**Try it**
An exact repetition of the listing is required.

**Data segment**
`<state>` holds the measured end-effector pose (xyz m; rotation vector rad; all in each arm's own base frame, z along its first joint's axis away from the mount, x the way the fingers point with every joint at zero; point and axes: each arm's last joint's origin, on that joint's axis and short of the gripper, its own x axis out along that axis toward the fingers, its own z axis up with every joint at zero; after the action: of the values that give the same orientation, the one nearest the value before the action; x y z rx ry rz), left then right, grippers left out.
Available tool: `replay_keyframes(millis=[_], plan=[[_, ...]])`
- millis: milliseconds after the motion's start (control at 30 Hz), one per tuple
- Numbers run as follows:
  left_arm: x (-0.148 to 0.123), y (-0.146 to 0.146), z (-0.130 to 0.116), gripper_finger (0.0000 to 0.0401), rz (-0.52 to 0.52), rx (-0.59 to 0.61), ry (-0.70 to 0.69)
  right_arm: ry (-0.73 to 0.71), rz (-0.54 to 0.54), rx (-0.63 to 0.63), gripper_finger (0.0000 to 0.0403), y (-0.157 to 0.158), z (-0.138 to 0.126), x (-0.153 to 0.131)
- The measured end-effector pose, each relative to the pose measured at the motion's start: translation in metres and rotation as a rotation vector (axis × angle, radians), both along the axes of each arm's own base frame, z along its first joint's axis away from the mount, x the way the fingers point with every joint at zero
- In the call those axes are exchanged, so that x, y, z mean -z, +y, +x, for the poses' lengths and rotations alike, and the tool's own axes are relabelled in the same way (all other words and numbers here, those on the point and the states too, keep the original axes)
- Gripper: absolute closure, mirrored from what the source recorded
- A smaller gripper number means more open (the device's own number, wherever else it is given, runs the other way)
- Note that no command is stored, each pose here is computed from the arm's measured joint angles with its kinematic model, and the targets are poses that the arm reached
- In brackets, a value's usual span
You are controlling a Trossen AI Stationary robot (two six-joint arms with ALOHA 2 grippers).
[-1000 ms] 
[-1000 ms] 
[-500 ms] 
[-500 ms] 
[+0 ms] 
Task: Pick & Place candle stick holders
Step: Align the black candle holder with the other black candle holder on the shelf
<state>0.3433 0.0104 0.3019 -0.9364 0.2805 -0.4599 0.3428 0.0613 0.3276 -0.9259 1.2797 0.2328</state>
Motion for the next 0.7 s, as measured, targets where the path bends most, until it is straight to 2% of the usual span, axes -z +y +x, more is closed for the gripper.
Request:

**Your response**
`<state>` holds the measured end-effector pose (xyz m; rotation vector rad; all in each arm's own base frame, z along its first joint's axis away from the mount, x the way the fingers point with every joint at zero; point and axes: each arm's last joint's origin, on that joint's axis and short of the gripper, its own x axis out along that axis toward the fingers, its own z axis up with every joint at zero; after the action: of the values that give the same orientation, the one nearest the value before the action; x y z rx ry rz), left then right, grippers left out.
Available tool: `replay_keyframes(millis=[_], plan=[[_, ...]])`
- millis: milliseconds after the motion's start (control at 30 Hz), one per tuple
- Numbers run as follows:
  left_arm: x (-0.148 to 0.123), y (-0.146 to 0.146), z (-0.130 to 0.116), gripper_finger (0.0000 to 0.0401), rz (-0.52 to 0.52), rx (-0.59 to 0.61), ry (-0.70 to 0.69)
  right_arm: ry (-0.73 to 0.71), rz (-0.54 to 0.54), rx (-0.63 to 0.63), gripper_finger (0.0000 to 0.0403), y (-0.157 to 0.158), z (-0.138 to 0.126), x (-0.153 to 0.131)
- The measured end-effector pose, each relative to the pose measured at the motion's start: translation in metres and rotation as a rotation vector (axis × angle, radians), both along the axes of each arm's own base frame, z along its first joint's axis away from the mount, x the way the fingers point with every joint at zero
- In the call those axes are exchanged, so that x, y, z mean -z, +y, +x, for the poses' lengths and rotations alike, and the tool's own axes are relabelled in the same way (all other words and numbers here, those on the point and the states too, keep the original axes)
- Gripper: absolute closure, mirrored from what the source recorded
- A smaller gripper number means more open (the device's own number, wherever else it is given, runs the other way)
- Note that no command is stored, each pose here is computed from the arm's measured joint angles with its kinematic model, and the targets are poses that the arm reached
- In brackets, a value's usual span
You are controlling a Trossen AI Stationary robot (two six-joint arms with ALOHA 2 grippers).
[-1000 ms] 
[-1000 ms] 
[-500 ms] 
[-500 ms] 
[+0 ms] 
Task: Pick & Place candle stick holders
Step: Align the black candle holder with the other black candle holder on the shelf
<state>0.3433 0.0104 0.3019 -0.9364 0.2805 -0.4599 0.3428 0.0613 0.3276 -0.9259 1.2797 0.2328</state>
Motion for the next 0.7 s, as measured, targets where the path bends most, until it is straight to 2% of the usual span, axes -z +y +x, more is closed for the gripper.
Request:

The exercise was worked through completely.